## Task statement
Reduce the material below to its lines containing "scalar".

## Exercise material
=== Begin Enclosure ===
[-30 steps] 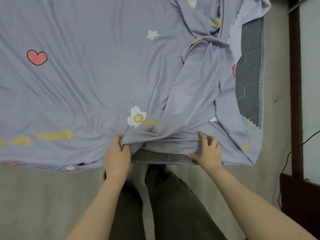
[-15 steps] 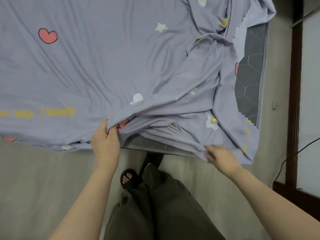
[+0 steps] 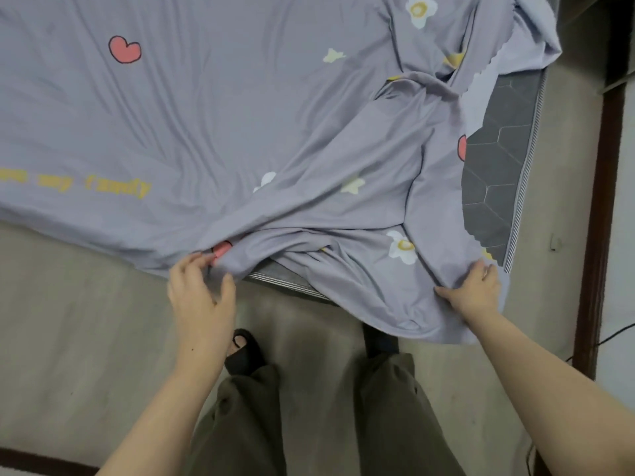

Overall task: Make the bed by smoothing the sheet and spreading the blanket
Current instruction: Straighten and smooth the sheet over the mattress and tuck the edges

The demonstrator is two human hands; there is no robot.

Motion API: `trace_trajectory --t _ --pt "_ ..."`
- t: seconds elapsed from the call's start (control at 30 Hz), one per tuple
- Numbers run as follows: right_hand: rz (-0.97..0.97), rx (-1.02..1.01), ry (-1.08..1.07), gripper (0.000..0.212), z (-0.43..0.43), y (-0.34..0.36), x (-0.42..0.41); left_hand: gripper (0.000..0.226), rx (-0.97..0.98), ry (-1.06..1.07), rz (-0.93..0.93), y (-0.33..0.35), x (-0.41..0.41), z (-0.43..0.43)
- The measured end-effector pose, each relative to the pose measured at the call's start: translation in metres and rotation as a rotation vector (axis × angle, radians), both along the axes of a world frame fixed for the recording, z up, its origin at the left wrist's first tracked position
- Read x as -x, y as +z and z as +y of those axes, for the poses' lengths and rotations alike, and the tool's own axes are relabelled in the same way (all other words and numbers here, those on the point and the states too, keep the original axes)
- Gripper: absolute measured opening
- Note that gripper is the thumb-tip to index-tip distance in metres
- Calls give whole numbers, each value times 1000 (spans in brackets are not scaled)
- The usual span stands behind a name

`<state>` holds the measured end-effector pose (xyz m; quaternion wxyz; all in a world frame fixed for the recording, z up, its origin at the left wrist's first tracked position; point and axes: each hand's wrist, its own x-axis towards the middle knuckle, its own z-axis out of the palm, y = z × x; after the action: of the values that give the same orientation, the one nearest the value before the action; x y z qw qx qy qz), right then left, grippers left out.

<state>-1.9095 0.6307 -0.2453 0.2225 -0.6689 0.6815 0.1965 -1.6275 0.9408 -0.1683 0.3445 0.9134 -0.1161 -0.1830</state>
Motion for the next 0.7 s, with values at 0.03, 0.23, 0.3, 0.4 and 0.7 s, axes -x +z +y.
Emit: trace_trajectory --t 0.03,0.23,0.3,0.4,0.7 --pt "43 5 6 88 -10 -1 2 31 -6 -22 11 -1 14 -5" --pt "-548 101 -92 26 -56 25 12 25 6 -27 155 -14 113 -67" --pt "-872 -16 -394 27 -71 51 15 21 59 -18 218 -19 151 -101" --pt "-1061 -320 -726 26 -91 76 36 16 183 -26 373 -19 207 -159" --pt "-1025 -1006 -492 41 -62 130 96 66 654 363 1146 28 274 -237"
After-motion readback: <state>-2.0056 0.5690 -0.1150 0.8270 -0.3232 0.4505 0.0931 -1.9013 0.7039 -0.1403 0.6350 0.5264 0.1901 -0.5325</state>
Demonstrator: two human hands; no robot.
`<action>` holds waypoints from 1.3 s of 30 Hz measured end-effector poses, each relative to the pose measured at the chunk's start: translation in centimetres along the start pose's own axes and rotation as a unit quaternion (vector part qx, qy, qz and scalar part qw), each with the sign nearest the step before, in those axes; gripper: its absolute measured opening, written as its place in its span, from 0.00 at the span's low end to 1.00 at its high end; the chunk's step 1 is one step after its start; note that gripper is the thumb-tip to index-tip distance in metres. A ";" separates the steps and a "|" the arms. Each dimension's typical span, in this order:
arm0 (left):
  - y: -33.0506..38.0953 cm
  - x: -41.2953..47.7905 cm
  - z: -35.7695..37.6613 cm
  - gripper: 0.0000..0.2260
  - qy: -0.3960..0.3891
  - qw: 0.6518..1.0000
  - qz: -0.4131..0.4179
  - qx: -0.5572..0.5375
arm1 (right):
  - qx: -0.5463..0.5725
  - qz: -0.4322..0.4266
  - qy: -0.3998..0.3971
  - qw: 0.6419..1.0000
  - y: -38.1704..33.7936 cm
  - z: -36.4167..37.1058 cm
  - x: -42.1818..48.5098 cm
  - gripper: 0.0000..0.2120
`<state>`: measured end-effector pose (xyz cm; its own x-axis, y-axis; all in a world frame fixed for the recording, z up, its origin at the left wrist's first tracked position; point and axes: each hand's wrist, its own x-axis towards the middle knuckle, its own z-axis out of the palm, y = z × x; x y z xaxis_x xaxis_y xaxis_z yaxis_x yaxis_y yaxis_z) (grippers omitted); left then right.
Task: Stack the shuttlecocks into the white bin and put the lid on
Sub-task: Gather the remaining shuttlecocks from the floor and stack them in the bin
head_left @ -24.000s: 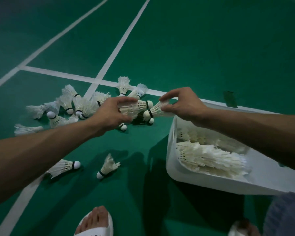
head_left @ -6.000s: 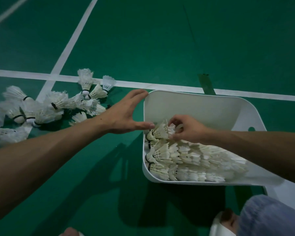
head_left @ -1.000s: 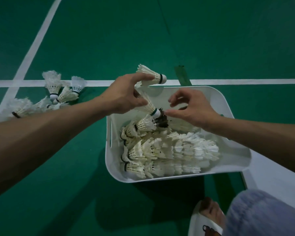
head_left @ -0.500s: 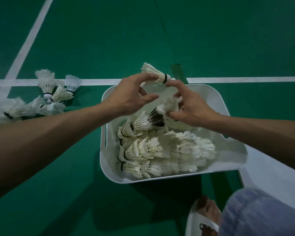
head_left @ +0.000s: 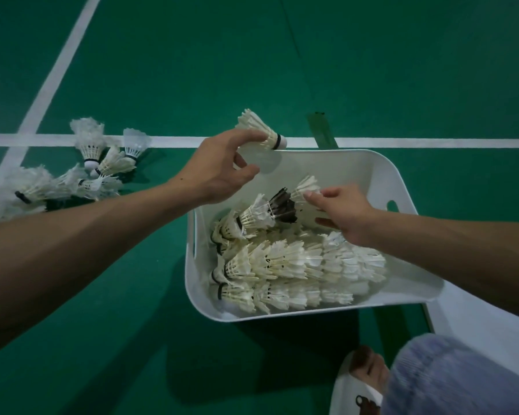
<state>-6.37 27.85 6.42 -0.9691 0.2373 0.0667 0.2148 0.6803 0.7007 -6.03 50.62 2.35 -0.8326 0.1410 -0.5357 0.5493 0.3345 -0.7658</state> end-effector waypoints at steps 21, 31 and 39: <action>-0.1 -0.6 -0.3 0.21 0.006 1.000 0.005 0.000 | -0.267 -0.097 -0.085 0.955 -1.4 1.3 -0.7 0.09; 1.6 -0.1 0.2 0.14 0.048 0.994 0.098 0.023 | -0.189 -0.069 -0.113 0.973 -0.4 -1.0 -0.4 0.10; 3.0 0.5 1.6 0.12 -0.074 0.991 0.108 0.034 | -0.095 -0.262 -0.011 0.960 -1.5 -4.5 -0.8 0.25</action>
<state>-5.98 31.17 7.40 -0.8721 0.4789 0.1010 0.4282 0.6467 0.6312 -6.49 54.21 5.52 -0.9884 -0.1116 -0.1029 0.0303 0.5193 -0.8540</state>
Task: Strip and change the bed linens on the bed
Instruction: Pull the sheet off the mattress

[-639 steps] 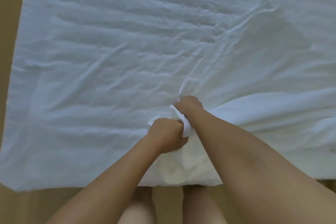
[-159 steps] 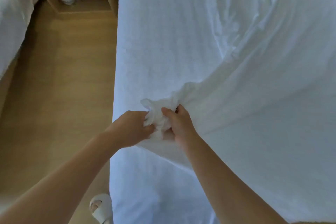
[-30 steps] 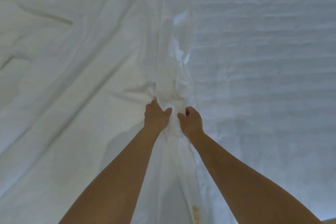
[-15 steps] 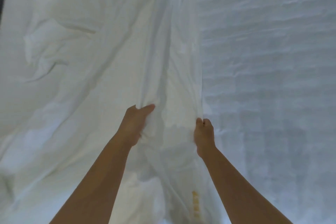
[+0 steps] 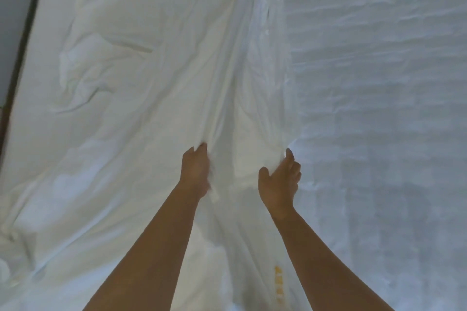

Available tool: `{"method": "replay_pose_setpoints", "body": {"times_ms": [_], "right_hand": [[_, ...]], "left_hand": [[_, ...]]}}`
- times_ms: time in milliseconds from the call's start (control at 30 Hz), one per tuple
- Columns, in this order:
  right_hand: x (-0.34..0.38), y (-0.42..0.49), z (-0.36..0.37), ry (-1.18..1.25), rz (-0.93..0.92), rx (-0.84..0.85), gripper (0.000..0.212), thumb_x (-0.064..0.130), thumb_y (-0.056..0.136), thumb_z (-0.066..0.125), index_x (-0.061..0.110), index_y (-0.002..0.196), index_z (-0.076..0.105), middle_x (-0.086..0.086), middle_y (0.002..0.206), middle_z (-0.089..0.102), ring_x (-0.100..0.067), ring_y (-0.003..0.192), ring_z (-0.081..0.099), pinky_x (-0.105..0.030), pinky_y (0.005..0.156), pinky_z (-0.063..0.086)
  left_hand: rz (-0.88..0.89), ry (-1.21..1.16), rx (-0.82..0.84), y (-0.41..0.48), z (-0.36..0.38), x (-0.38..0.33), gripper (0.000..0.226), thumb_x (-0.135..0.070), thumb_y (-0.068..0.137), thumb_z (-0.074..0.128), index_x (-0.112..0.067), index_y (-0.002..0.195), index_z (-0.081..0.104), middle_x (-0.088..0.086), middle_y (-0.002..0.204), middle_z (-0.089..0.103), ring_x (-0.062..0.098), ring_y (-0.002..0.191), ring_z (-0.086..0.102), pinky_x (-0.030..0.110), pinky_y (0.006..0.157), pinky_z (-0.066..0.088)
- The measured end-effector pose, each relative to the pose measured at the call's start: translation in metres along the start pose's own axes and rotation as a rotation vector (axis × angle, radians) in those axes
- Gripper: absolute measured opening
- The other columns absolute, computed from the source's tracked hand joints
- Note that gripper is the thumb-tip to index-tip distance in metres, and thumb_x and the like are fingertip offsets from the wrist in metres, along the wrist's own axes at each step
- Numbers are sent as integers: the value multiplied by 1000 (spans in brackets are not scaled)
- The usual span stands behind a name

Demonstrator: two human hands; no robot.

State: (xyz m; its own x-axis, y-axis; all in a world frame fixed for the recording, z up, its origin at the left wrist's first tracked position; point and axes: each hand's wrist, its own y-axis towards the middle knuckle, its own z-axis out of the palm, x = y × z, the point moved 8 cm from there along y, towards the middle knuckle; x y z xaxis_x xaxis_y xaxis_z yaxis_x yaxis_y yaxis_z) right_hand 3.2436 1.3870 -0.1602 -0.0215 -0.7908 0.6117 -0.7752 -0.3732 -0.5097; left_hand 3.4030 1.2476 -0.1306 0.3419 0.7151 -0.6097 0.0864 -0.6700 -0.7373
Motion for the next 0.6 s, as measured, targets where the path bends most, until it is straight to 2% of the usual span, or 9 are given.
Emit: {"method": "replay_pose_setpoints", "body": {"times_ms": [67, 100, 167, 233, 300, 367, 467, 533, 600], "right_hand": [[1, 3, 10, 11, 71, 5, 80, 24, 85, 61, 13, 148, 15, -12, 143, 30, -32, 130, 30, -48, 103, 31], [-6, 6, 12, 44, 173, 0, 85, 30, 84, 64, 14, 149, 12, -13, 146, 29, -33, 132, 29, -49, 104, 31], [-23, 7, 21, 101, 362, 52, 92, 39, 82, 67, 12, 148, 9, -14, 147, 30, -34, 134, 30, -50, 105, 31], [-26, 2, 42, 228, 425, 190, 92, 40, 82, 69, 7, 148, 13, -14, 146, 34, -33, 134, 34, -42, 107, 32], [-14, -5, 62, 384, 411, 326, 75, 35, 84, 68, 2, 141, 32, -12, 137, 46, -30, 128, 43, -29, 95, 35], [6, -16, 78, 385, 325, 482, 46, 29, 87, 66, 4, 123, 52, -9, 117, 58, -27, 111, 57, -28, 86, 40], [17, -35, 89, 327, 250, 709, 16, 20, 89, 64, 13, 103, 60, -7, 108, 65, -15, 84, 61, -29, 82, 46], [1, -29, 75, 442, 313, 621, 19, 17, 91, 60, 7, 107, 61, -13, 106, 67, -20, 84, 63, -31, 79, 50], [-26, -19, 56, 551, 420, 439, 25, 17, 94, 55, 0, 112, 59, -22, 113, 63, -32, 94, 63, -39, 82, 49]], "left_hand": [[29, 109, 98, 0, -1, -8, 37, -52, 86, 59, -15, 89, 64, 0, 67, 64, 17, 58, 61, 22, 51, 46], [68, 184, 148, -1, 0, -13, 37, -51, 81, 66, -15, 92, 67, -4, 67, 68, 13, 59, 65, 22, 50, 47], [145, 334, 208, -3, -1, -23, 27, -34, 82, 71, -11, 96, 69, 1, 73, 70, 17, 64, 67, 23, 54, 49], [172, 410, 172, 1, -7, -27, 17, -21, 87, 63, -6, 95, 66, 8, 77, 65, 24, 67, 62, 29, 62, 48], [199, 410, 116, 7, -12, -26, 16, -18, 92, 53, -7, 99, 62, 6, 79, 62, 24, 71, 60, 30, 66, 48], [230, 445, 70, 14, -18, -23, 21, -17, 95, 45, -5, 103, 60, 9, 86, 61, 25, 76, 59, 32, 70, 47], [159, 174, -27, 30, -38, -17, 17, -13, 95, 42, -5, 94, 58, 11, 80, 56, 21, 64, 53, 26, 58, 43], [19, -125, -112, 38, -56, -9, 12, -15, 95, 45, -10, 92, 56, 5, 72, 52, 16, 56, 49, 22, 52, 40], [-87, -234, -102, 42, -64, -1, 22, -32, 94, 53, -11, 94, 56, 3, 72, 51, 18, 64, 51, 27, 62, 44]]}}
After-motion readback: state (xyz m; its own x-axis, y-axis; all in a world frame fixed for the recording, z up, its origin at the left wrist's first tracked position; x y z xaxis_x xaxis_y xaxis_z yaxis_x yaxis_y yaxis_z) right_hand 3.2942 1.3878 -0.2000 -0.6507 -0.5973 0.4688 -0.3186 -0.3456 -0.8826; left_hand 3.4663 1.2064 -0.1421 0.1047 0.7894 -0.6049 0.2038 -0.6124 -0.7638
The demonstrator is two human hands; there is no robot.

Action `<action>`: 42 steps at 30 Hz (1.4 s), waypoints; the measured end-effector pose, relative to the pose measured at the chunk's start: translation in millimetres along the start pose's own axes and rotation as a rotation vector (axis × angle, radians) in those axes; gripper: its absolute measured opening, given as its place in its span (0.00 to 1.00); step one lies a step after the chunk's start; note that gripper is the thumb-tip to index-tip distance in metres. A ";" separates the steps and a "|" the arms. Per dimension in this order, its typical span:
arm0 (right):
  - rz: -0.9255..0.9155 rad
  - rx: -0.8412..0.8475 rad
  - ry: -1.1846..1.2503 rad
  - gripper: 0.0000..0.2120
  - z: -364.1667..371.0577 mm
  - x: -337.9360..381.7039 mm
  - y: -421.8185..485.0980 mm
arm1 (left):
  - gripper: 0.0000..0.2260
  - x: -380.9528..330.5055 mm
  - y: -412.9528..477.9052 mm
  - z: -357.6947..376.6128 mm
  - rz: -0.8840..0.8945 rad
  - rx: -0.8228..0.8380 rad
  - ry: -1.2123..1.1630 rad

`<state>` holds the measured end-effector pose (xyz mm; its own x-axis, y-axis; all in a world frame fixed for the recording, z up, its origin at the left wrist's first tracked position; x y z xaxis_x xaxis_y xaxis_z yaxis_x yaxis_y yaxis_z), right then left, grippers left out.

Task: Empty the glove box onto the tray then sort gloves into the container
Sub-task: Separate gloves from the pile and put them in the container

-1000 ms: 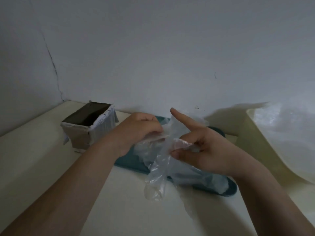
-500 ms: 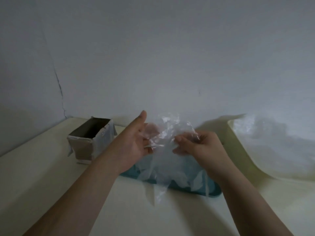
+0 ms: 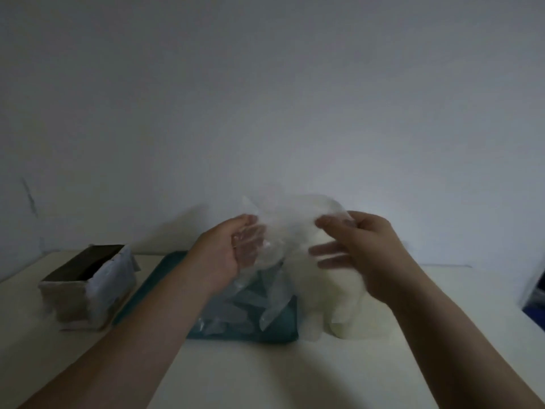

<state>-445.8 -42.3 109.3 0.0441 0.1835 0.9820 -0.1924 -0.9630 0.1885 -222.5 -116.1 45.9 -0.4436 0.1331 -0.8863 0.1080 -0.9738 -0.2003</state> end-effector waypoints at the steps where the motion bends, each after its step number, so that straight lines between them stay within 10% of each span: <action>1: -0.005 -0.019 -0.009 0.07 -17.3 5.7 4.0 | 0.07 -1.0 1.2 6.5 0.001 -0.013 0.010; 9: -0.032 -0.146 -0.398 0.08 -73.7 -6.6 83.4 | 0.05 -46.0 -17.2 28.9 0.431 -0.100 0.566; 17: -0.196 -0.107 -1.100 0.13 -45.7 -49.4 140.2 | 0.07 -93.8 -88.9 80.1 0.695 0.181 0.853; 23: -0.194 -0.048 -1.073 0.10 -54.2 -59.9 140.1 | 0.10 -79.8 -69.1 153.0 0.579 0.428 0.579; 29: -0.183 -0.260 -0.680 0.24 -122.3 -17.8 125.6 | 0.09 -17.7 20.5 181.6 0.494 0.233 0.643; 34: -0.376 -0.400 -0.692 0.17 -144.3 16.2 102.6 | 0.06 40.3 56.4 174.9 0.542 0.119 0.926; 42: -0.047 0.298 -0.979 0.26 -26.6 -34.9 76.4 | 0.09 37.8 54.6 168.2 0.663 0.010 1.078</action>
<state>-488.1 -117.0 89.6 0.8521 0.1097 0.5118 0.0760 -0.9934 0.0864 -383.1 -195.3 71.8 0.6417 -0.3015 -0.7052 0.0227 -0.9116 0.4104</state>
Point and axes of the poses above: each hand's wrist, its own y-axis towards the middle knuckle, its own z-axis out of the palm, x = y × z, the point moved 7 cm from there along y, towards the middle knuckle, and after that the axes turned 9 degrees about -x, right-handed, at the moved point
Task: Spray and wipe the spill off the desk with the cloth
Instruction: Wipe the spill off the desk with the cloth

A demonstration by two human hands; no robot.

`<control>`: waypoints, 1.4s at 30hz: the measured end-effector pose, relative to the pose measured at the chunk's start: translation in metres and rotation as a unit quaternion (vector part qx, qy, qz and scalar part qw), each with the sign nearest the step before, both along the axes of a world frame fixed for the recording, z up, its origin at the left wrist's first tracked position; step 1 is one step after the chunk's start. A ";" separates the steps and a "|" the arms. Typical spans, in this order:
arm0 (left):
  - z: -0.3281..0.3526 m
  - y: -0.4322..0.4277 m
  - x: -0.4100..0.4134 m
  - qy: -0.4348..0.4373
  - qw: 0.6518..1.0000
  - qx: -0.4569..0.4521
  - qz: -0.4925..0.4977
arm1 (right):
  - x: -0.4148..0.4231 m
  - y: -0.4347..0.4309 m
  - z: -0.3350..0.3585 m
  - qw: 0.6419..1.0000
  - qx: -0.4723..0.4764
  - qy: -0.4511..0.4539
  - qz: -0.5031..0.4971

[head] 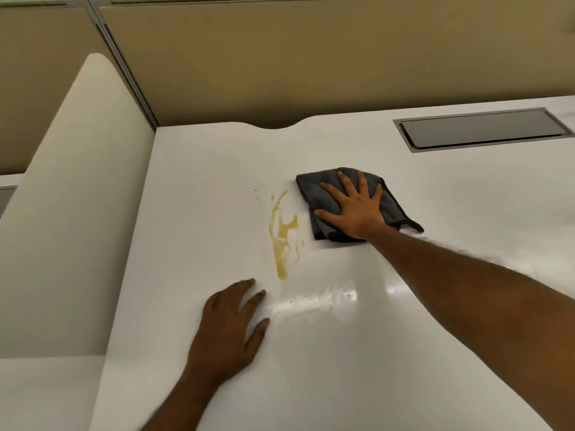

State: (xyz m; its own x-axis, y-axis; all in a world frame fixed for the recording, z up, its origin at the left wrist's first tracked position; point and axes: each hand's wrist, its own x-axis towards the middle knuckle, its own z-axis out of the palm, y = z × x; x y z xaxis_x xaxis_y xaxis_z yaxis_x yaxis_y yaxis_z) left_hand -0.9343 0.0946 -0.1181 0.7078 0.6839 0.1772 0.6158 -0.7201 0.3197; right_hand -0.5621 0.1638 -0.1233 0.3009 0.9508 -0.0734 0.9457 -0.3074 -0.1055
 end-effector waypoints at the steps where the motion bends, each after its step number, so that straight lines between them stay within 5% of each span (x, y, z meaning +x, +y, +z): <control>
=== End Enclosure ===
## Completed task
`<action>` holds waypoints from 1.3 s of 30 Hz measured end-effector poses, each relative to the pose measured at the chunk's start: translation in centimetres along the start pose's own axes and rotation as a unit quaternion (vector part qx, qy, qz and scalar part qw), each with the sign nearest the step before, in those axes; gripper: its absolute measured opening, written as its place in its span, from 0.00 at the span's low end to 1.00 at its high end; the chunk's step 1 is one step after its start; note that gripper is the thumb-tip to index-tip distance in metres. A ";" separates the steps and a "|" the arms. Each dimension's typical span, in this order:
`<control>`: waypoints, 1.4s at 30hz: the measured end-effector pose, relative to the pose measured at the chunk's start: translation in metres and rotation as a unit quaternion (vector part qx, qy, qz and scalar part qw), each with the sign nearest the step before, both along the axes of a world frame fixed for the recording, z up, its origin at the left wrist's first tracked position; step 1 is one step after the chunk's start. A ";" separates the steps and a "|" the arms. Typical spans, in this order:

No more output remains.